Look Again – A Mountain Pool

Malcolm Barton, The Innominate Tarn, Soft Pastels Lfa News

 

Innominate Tarn, underpainting

Malcolm Barton’s response to the Alexander Cozens ink painting : “A Mountain Pool”;
The Innominate Tarn – the place where all ghosts meet

It was the title of the work in the University archives – “A Mountain Pool (also known as A Mountain Tarn)” by Alexander Cozens that originally caught my eye. The term tarn is extensively used in the Lake District – an area that I have climbed and walked in over many years.
The ink painting on paper is a fairly unremarkable but the artist, Alexander Cozens (1717 – 1776), turned out to be quite interesting. Cozens developed a technique that is often described as ‘blot painting’. He commenced with a random series of marks that were later refined into landscapes. He is said to have influenced the work of artists such as Joseph Wright of Derby and possibly J M W Turner and John Constable.
I kept to the spirit of Cozens by using pastel that I worked over an acrylic underpainting on a gessoed board. The underpainting was deliberately kept thin so as to maintain the brushed texture of the gesso. Whilst the line drawing in thin ultramarine was an accurate representation of what I wanted to paint the subsequent underpainting was applied broadly and with a high degree of randomness before the final image was accurately developed using soft pastels.
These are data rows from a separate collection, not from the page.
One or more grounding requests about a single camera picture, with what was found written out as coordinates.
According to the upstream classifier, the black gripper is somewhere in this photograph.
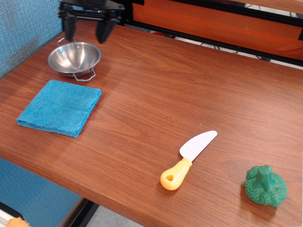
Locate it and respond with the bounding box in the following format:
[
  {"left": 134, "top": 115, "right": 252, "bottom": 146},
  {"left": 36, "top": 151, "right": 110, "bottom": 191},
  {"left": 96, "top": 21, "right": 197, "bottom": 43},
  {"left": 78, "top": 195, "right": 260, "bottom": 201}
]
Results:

The importance of the underpainting is that it shows through the pastel in places and creates a complex finished work that is interesting at all viewing distances.
Incidentally, the title comes from the fact that many Lakeland ramblers, influenced by the guidebook writer Alf Wainwright, express the desire to have their ashes spread on the shores of this beautiful Lakeland tarn so that they can rest for eternity within sight of the great fells of Great Gable and Pillar.